Fiel a su costumbre y ante la marea rosa que inundó la Plaza de la Constitución, el presidente que solo gobierna
para quienes son parte esencial de su estrategia electoral y que reniega de quienes no comparten sus datos ni su corta visión, ha decidido seguir su papel de juez, historiador, justificador o víctima, para evadir todos los problemas y escándalos recientes.
Si el alboroto del error de juventud de la señora Yasmín Esquivel Mossa por plagiar su tesis de licenciatura en la UNAM crece, porque dos periodistas de "El País", descubrieron que su método de 'copiar y pegar' también fue utilizado para obtener su doctorado en la Universidad Anáhuac, el tabasqueño justificador de su movimiento minimiza el hecho, porque la deshonestidad y el plagio para él, "no son nota".
Si se le cuestiona sobre los jóvenes masacrados por integrantes del Ejército en Nuevo Laredo, Tamaulipas, el presidente, después de informar que la investigación está en proceso y que pronto habrá respuestas, se asume historiador al señalar el pasado del presidente Felipe Calderón para afirmar -como siempre- que no son iguales.

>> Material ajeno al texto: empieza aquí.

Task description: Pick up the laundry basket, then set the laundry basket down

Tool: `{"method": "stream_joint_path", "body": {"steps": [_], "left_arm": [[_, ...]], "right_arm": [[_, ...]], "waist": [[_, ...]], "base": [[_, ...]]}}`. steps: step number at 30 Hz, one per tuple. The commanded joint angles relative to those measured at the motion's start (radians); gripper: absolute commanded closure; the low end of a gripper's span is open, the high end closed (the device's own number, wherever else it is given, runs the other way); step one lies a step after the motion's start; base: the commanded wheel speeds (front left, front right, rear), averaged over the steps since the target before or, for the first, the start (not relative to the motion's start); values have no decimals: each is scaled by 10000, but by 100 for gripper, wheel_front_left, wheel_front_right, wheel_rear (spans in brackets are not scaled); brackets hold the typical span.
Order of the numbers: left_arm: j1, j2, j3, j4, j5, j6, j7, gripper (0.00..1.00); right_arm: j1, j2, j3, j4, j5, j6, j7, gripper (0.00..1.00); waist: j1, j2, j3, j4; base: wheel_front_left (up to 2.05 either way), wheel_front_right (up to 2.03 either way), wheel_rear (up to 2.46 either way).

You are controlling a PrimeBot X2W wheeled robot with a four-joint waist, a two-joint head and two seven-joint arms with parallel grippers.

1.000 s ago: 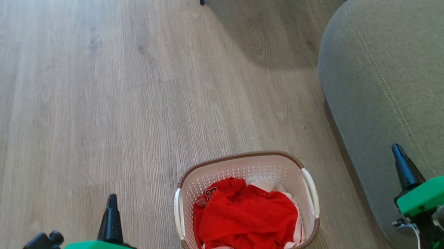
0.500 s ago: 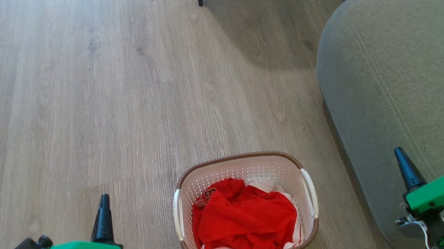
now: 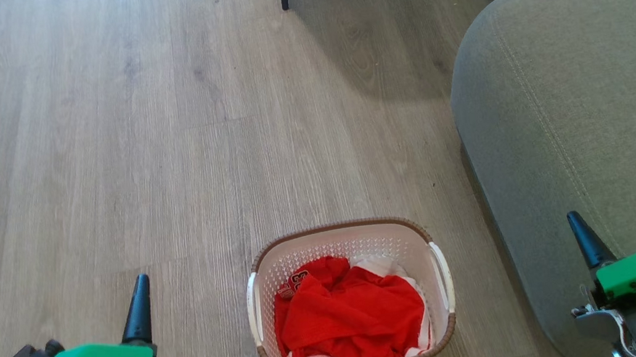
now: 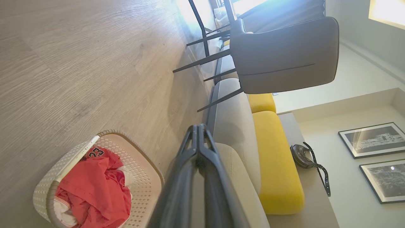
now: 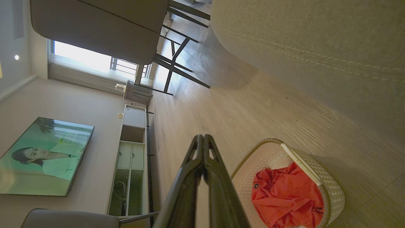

Seguramente es otra promesa que formará parte del baúl de los pendientes sin atender.
Si se anuncia que el ex gobernador de Tamaulipas, Francisco Javier Cabeza de Vaca -perseguido político de su gobierno- logró la suspensión definitiva en contra de su orden de aprehensión, el mandatario se convierte en juez para condenar al Poder Judicial y acusar de corrupta a la ministra presidenta de la Suprema Corte de Justicia de la Nación: "ahora que llegó la nueva ministra declara, en un formalismo extremo como si fuesen omnímodos los jueces, que son autónomos, que pueden hacer lo que quieran". Ni por equívoco menciona el deficiente desempeño de la fiscalía; olvida que los hechos se deben demostrar, pues su palabra no debe determinar la culpabilidad de nadie.
Si en respuesta a la obsesión presidencial de llevar a cabo una reforma constitucional para desaparecer al INE, acompañada de la sordera de la mayoría legislativa de Morena y sus aliados, que avaló un plan b para concretar este atropello, reacciona buena parte de la población y sale a defenderlo a la calle, a las plazas públicas, a esos espacios que López Obrador cree que le pertenecen, para exigir a las y los ministros de la SCJN que se definan, honren su célebre apotegma y demuestren que debe prevalecer la Suprema Ley, su independencia, su justicia y su sentido del deber para ser libres, aparece la víctima de Palacio Nacional, señalando a los asistentes como conservadores que apoyan la corrupción y que están en contra de la transformación de la vida pública.
Ya nada de lo que sucede es novedad, si consideramos lo que sucede desde el inicio de su mandato: cualquier persona que esté en contra de sus formas de pensar y actuar, que señale las promesas incumplidas, que reclame por los altos índices de inseguridad y violencia, que evidencie la cínica corrupción (con ligas, bolsas, sobres, maletas) de sus colaboradores, compañeros de movimiento y su familia, que cuestione la falta de medicinas y/o tratamientos médicos, que le haga notar su talante antidemocrático al negarse a escuchar a los que se manifiestan por sus arbitrariedades, en resumidas cuentas, que ponga en duda su autoridad, su estilo personal de gobernar, además de adversaria, neoliberal y conservadora, resulta ser un potencial golpista que solo busca afectar su gobierno.
En estos 51 meses, hemos visto y padecido la ejecución teatral de los distintos papeles protagónicos que asume el mandatario, todos con propósitos electorales muy bien definidos que responden a estrategias que van a la segura (López Obrador dixit), dirigidas a los pobres que sabe que cuando se requiera, serán ellos los que defiendan la transformación.
Por desgracia, en todo este tiempo hemos atestiguado la forma en que un candidato -que se resiste a dejar de serlo- ha degradado la investidura presidencial y la esencia de lo que significa hacer política pública eficiente. Hemos estado frente a un político demoledor permanente de instituciones, artífice de obras caras y de poca utilidad social, empeñado en repartir recursos públicos sin importarle el deterioro que sufran los bienes y servicios que deben atender a las necesidades de la población.
Tenemos a un hombre que se ha negado a desempeñar el papel de presidente, cargo para el que fue electo en el proceso electoral federal de 2018, por cierto, organizado por el INE, y que no escatimará en utilizar todos los medios que tiene a su alcance -por el simple hecho de tener todo el poder presidencial- con tal de imponer su voluntad en nombre de la democracia, aunque en ese proceso destruya la vida democrática de este país.
Ya demostramos que unidos, sin importar colores ni ideologías más que el amor por México, el reconocimiento a la institución electoral y en el pleno ejercicio de nuestra libertad, podemos alzar la voz. Lo prioritario es participar.